My last day of work in 2013 was Friday December 20th, so the next day I woke up at 5am and disconnected the Xbox 360 for good. It took me approximately 2 1/2 hours to disconnect the Xbox 360, find the original box, and put all of the original parts back into the box in a somewhat reasonable way. It then took me about 15 minutes to unbox and connect the PS4 to my home theater.
This unboxing and connection process was my first clue that the PS4 was way better than the Xbox 360:
- The contents of the box were well-organized and easy to remove
- The connectors were much simpler:
- A single HDMI cable (PS4) vs. a proprietary component video cable and optical audio cable (Xbox 360)
- A simple power cable rather than the massive Xbox 360 power brick
- An ethernet cable, for improved connection stability and bandwidth
- The system software setup was fast and intuitive, much like setting up a new iPad
Buying games was a bit more challenging. I tried to buy a couple of games from the Sony Entertainment Network site, but my credit card always failed. Luckily I had some time since Christmas was a few days away. After a couple of days of trying and failing, I trolled some Sony forums and it sounded like a common problem – something about Sony not being able to program ecommerce or something, which wasn’t too surprising when I recalled reading about their incompetence that lead to their own massive hack a few years ago. So I called the support number, and after providing a bogus quasi-explanation about something possibly being wrong with my credit card, the support person recommended paying with my credit card indirectly by using Paypal. I tried this and – voilà! – it worked. I bought Need for Speed: Rivals and Assassin’s Creed 4.
I thought I would hold out until at least Christmas Eve, but after getting the system all set up and managing to buy some games, I couldn’t wait. So Saturday after my kids finished their Chinese school exam, I invited them to the home theater antechamber, where all the components live. I asked them “What’s different in here today?” Neither one of them noticed the missing Xbox 360 at first, so I asked them “Where’s the Xbox 360?” Neither of them got it at first, but finally my son noticed the new big black component on the middle of the entertainment center.

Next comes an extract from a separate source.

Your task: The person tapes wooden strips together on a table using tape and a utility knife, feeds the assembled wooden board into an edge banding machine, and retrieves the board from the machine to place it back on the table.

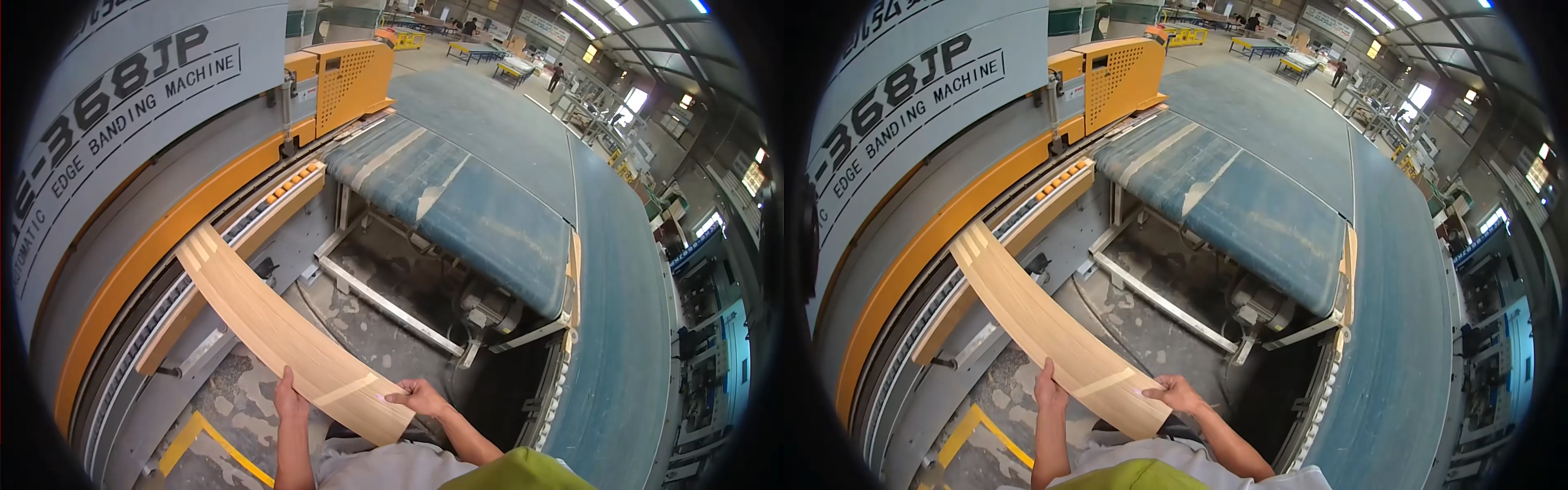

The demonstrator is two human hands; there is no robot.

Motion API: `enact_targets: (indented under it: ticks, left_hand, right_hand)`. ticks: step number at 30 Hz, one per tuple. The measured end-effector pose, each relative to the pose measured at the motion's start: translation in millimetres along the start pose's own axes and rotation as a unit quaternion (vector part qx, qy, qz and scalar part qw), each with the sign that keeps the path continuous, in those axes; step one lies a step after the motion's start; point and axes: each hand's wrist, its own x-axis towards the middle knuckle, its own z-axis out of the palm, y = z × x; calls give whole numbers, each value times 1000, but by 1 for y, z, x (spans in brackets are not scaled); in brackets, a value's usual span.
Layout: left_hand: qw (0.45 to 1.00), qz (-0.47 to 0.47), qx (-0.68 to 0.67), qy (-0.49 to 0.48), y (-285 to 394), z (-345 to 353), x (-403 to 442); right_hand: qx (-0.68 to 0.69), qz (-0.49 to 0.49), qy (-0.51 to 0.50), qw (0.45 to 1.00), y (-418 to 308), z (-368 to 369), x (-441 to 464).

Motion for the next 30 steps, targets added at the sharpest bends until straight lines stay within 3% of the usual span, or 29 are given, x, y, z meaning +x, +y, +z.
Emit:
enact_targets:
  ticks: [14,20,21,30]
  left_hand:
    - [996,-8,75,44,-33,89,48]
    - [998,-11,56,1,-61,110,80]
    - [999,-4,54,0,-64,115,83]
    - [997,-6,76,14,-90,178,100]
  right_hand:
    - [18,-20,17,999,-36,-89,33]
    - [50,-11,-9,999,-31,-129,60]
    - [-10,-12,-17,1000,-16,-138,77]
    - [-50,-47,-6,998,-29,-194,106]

He said “What’s that?” and I said “Read it”. He looked at it and said “PS4?!” By now he’d heard how hard they are to find.
So we played that day and every day since. I’ve bought several more games and I’ve been waking up early to play Assassin’s Creed 4, as I decompress from a tough work year.
A couple of other nice features I’ve discovered since day one:
- The PS4 plays blu-ray disks and an Amazon Prime Video app; this means I can get rid of my hated slow blu-ray player. I generally use Apple TV to watch purchased movies, but for some reason the six Star Wars still aren’t available on iTunes, despite many emails to Tim Cook on this topic
- The PS4 has an option that allows you to play the audio via headphones connected to the controller. I’ve been using this for my early morning games of Assassin’s Creed, so the sound from the home theater doesn’t wake everyone.
- I really like the size and feel of the PS4 controllers much better than the bulkier Xbox 360 controllers. Also, the PS4 controllers use a rechargeable battery, which is much nicer than worrying about changing AA batteries when they die.
- The PS4 controllers charge via a mini-USB connection, which really makes me appreciate the design of the Apple Lightening connector even more than I did before.
Now it’s time to take the kids for a walk around the neighborhood.